Keycloak operator created cluster not working with mutliple keycloak pods

Somehow we have keycloak cluster managed with the keycloak-operator which ended up in a state where setting the instance count > 1 causes the login flows to break. The login flow seems to get into an infinite loop of failed logins with first this error message:

21:07:36,645 WARN [org.keycloak.events] (default task-1) type=CODE_TO_TOKEN_ERROR, realmId=master, clientId=security-admin-console, userId=null, ipAddress=10.240.0.5, error=invalid_code, grant_type=authorization_code, code_id=23594b9a-f98f-4ad6-b8b2-437838708843, client_auth_method=client-secret

And then on a second attempted login, an infinite loop resulting in this error over and over:

21:08:17,217 WARN [org.keycloak.events] (default task-11) type=LOGIN_ERROR, realmId=master, clientId=null, userId=null, ipAddress=10.240.0.5, error=expired_code, restart_after_timeout=true, authSessionParentId=f8d19861-6fb7-4425-88df-c183caaa2b11, authSessionTabId=Z-9DszaYy4A

With a single instance, everything works fine.

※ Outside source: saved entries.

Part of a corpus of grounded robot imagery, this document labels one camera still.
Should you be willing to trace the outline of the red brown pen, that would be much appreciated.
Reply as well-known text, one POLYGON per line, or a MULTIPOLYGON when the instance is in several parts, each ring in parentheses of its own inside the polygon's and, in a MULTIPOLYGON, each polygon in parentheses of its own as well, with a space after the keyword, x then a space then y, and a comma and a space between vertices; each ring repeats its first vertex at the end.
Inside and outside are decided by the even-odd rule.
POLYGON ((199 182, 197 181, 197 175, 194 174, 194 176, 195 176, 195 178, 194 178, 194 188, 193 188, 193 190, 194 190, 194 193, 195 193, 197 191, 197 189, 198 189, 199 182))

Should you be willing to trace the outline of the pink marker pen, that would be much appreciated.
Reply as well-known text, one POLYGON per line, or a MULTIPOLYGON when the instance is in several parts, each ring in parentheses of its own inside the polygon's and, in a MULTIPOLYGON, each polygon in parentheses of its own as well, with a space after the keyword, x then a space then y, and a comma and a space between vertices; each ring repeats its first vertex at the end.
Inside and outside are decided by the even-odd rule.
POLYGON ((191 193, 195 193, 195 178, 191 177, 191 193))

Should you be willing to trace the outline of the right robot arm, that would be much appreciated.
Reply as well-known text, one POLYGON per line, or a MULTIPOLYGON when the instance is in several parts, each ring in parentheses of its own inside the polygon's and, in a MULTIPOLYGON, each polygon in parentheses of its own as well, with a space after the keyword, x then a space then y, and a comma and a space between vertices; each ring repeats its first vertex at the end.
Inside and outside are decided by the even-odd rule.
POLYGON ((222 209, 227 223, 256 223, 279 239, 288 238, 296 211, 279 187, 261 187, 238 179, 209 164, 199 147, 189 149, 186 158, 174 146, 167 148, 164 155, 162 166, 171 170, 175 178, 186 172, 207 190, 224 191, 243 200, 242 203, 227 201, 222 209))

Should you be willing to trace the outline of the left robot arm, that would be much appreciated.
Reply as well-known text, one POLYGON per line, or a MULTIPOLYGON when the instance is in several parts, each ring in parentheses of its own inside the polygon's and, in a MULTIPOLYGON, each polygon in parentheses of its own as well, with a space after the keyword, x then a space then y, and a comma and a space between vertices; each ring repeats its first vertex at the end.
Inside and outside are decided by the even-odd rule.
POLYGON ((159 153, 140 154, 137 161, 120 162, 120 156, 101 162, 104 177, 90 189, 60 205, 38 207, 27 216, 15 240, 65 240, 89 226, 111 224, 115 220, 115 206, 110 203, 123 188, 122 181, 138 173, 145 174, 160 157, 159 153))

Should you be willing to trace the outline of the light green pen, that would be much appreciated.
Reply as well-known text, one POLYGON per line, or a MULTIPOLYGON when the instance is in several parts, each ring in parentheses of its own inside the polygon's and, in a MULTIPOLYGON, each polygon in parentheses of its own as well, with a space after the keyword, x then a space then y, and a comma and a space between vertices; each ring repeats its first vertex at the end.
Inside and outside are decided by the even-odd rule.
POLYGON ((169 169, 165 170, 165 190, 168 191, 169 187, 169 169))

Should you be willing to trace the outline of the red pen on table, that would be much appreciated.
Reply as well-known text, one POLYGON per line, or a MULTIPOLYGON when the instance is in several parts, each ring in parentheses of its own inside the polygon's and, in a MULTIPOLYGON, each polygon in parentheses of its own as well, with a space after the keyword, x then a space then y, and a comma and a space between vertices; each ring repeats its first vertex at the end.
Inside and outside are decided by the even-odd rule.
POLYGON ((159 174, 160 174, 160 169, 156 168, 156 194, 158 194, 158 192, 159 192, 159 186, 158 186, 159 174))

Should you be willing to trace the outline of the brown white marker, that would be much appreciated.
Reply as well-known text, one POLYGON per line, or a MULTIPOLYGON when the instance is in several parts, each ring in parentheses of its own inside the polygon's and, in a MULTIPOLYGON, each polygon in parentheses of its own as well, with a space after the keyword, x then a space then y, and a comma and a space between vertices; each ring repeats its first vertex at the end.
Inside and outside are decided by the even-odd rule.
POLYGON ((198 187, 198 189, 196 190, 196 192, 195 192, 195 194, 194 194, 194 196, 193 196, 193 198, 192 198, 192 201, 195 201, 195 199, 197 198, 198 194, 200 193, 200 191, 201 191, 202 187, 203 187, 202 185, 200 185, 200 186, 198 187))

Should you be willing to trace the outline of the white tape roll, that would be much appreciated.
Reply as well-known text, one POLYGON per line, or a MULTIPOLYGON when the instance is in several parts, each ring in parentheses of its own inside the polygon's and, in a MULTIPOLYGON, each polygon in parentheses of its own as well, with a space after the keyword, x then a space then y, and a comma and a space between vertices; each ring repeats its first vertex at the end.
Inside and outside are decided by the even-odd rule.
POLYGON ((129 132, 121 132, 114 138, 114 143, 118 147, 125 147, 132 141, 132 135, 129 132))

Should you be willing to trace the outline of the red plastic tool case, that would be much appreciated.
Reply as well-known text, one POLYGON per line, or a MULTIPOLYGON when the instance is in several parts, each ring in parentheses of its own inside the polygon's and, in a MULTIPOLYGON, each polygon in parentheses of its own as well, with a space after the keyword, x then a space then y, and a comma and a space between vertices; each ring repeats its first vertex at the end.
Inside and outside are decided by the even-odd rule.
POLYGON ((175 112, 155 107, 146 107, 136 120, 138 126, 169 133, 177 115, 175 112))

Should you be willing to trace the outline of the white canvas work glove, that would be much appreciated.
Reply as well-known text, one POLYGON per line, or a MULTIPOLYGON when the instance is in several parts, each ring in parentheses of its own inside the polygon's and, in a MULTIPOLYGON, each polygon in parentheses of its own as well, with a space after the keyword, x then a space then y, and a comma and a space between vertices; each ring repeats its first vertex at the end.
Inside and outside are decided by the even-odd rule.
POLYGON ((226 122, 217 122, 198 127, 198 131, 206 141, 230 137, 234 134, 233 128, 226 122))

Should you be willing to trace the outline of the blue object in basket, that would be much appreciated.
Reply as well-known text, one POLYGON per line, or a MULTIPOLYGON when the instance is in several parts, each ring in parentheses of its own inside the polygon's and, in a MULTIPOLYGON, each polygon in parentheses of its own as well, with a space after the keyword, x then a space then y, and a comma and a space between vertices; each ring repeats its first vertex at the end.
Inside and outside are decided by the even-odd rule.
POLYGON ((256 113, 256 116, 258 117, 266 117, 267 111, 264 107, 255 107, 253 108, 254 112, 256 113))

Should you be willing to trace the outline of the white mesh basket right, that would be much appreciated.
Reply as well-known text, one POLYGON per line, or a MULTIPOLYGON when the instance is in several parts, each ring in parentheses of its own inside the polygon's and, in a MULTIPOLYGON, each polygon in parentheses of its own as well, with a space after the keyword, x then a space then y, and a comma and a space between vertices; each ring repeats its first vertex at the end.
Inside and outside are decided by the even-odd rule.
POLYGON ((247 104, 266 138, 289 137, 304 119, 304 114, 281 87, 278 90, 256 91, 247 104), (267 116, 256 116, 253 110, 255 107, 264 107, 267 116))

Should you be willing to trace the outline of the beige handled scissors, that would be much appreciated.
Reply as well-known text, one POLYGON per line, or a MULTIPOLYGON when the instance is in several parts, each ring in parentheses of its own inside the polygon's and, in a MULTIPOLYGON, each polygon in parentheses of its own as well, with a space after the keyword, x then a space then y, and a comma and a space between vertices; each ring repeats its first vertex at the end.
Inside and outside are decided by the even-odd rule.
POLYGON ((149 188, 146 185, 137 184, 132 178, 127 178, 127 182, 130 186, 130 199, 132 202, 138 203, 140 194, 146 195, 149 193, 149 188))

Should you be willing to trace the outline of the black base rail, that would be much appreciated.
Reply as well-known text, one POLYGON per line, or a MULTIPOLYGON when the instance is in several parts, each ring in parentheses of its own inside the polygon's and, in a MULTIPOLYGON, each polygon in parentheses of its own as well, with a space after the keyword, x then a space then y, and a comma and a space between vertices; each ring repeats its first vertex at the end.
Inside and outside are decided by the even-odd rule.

With multiple instances, going through the ingress does not work, but going through a port-forward to the service end point works fine.

I suspect the service port-forward may work because the ingress load balances requests, but the service does not.

Setting session affinity with the nginx ingress fixes the issue, but I suspect that’s just a band-aid on some broken functionality. I suspect the AuthenticationSessions replication is not working correctly, but I don’t see any indication that it’s failing, and I’m not sure where to look or how to confirm it’s the root issue.

Here are the nginx affinity settings I used on the ingress:

nginx.ingress.kubernetes.io/affinity: cookie
nginx.ingress.kubernetes.io/affinity-mode: persistent

We have another keycloak cluster that is configured almost completely identically, and it’s working fine.

I’m at a complete loss as to what’s going on here though - this cluster was previously working fine, and it only broke when we attempted to update a theme we’re using with the cluster. We’ve tried restarting all the keycloak pods, but the problem still persists.

If anyone could provide some guidance on how to figure out what is going on, it would be much appreciated, thank you!